Monday 8 June 2015

Teddy

I started working on the synopsis of my new musical today, in amongst writing half a tonne of emails to people who'd kindly got in touch to say that they'd seen me on the news yesterday morning. I'm genuinely shocked to discover that anyone was awake at 9am on a Sunday, but it's great to know that so many people were watching.

This afternoon, after going to the gym, I took myself down to South Kensington to meet Uncle Bill and her son, Jago at the National History Museum, which I realised I'd not stepped foot in since my extreme childhood. The brontosaurus skeleton which snakes its way through the main hall is as iconic and impressive as it ever was. It seems to me a great shame that it's destined to be replaced by a giant whale. That said, I have no concept of the actual size of a blue whale, so perhaps it will open my eyes to something extraordinary.

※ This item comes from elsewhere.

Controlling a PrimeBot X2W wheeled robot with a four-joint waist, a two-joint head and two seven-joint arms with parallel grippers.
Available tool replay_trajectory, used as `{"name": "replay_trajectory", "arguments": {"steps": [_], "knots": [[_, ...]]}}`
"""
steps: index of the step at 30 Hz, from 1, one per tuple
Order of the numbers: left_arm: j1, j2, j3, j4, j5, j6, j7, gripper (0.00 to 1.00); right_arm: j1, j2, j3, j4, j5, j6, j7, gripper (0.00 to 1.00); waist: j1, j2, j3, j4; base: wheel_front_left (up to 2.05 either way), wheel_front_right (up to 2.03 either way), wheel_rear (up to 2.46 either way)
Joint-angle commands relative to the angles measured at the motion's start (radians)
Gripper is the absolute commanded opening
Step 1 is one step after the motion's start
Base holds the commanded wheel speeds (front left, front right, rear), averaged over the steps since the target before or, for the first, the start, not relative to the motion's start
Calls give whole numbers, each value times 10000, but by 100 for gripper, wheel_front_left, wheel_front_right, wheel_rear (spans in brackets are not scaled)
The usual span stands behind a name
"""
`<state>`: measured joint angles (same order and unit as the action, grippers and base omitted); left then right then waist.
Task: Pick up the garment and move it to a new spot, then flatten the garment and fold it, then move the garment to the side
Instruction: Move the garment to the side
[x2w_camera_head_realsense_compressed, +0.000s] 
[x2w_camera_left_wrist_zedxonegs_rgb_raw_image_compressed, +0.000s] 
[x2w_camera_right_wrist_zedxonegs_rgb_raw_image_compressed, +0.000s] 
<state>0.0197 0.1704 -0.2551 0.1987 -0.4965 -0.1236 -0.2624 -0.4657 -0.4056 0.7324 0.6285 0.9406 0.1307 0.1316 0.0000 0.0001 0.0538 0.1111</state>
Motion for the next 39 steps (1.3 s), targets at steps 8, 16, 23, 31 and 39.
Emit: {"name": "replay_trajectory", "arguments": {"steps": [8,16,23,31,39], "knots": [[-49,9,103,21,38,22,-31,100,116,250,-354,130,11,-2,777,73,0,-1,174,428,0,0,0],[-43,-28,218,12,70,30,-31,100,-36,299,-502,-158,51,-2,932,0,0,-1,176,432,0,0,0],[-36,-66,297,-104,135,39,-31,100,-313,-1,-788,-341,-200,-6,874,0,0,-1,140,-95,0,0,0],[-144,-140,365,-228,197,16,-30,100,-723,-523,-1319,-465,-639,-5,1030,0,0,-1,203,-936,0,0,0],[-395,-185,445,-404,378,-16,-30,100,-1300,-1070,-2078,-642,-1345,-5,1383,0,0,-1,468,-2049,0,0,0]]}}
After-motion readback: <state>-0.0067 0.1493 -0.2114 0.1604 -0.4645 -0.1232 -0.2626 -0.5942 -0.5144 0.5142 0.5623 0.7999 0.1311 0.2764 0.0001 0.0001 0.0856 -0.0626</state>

I was a little perturbed to find policemen holding guns standing on the street opposite the museum. Great big modern black rifles and little hand guns strapped to their thighs like something out of an action movie. Police carrying guns is not normal in the UK, or at least it wasn't until relatively recently, and I still find it a somewhat troubling sight.

We walked with Jago from the museum to Hyde Park, where we visited the Lady Diana Memorial Fountain. It was horrible and grey - the weather and the fountain, really - but little Jago changed into his shorts dipped his feet in the water and had a fabulous time watching feathers and sticks being carried in circles by the fast-flowing water.

A man in high-viz was there to ensure that no-one actually paddled in the fountain, despite that being the architect's very vision for the monument when he designed it. Too many people were apparently slipping on the concrete, so a ludicrous health and safety law was invoked and hundreds and thousands of pounds of tax payers money has subsequently been ploughed into staffing the fountain. Yawn...

One of the trees in the complex was shedding a substance like cotton wool, which, when the wind got up, was blowing around in the air like a snow storm. Frankly, at one stage it got so chilly that I began to wonder whether we were experiencing an actual blizzard!

We had noodles for tea, and then I took the tube to Southwark, crammed like a layered sardine into the carriage. The rush hour in London is brutal.

Still, I got to walk down Union Street to Borough this evening, which is a surprisingly charming walk in a somewhat eccentric part of town, filled with Victorian warehouses and curious little red brick buildings with archways leading to courtyards stuffed with cafes, junk shops and 1950s placards. It's like stepping back in time.

Speaking of which, this evening we saw the show Teddy by Dougal Irvine and Tristan Bernays at the Southwark Playhouse. It was produced by our mate Jim Zalles, known to my Mum as Christmas Jim on account of his having come to Thaxted for Christmas about five years ago.

Folks, it's a tremendous show! Genuinely. Get yourselves down to the Playhouse to see it before it sells out. The piece, set on the Walworth Road and scored for two actors and a rock 'n rock band, is about the edgy underground Teddy Boy culture in London in the late 1950s. The two actors play a variety of roles as seen through the eyes of a pair of teenagers, whose love of the American rock star Johnnie Valentine turns them into Bonnie and Clyde figures, running riot amongst the bomb-damaged buildings and deprivation of the post-war capital. Both actors are extraordinarily powerful. Joseph Prowen is sexy and charismatic and stalks the stage like Elvis on acid whilst Jennifer Kirby fizzles and pops like a fire cracker in his tall-quiffed shadow. The script could have been written by a Cockney Alan Ginsberg.

The rock band, playing Dougal's energetic and hugely authentic-sounding songs, are a four-piece of brilliant oddballs who play the music from memory and inject large doses of Viagra into the on-stage performances. Everything just works.

The show ends and the stage immediately becomes a pop-up bar. The band continues to play and the audience, many of whom are dressed in 50s clobber, start to dance. If you like burlesque, 50s underground culture or rock 'n roll, book your ticket, dress up, and you'll have a ball!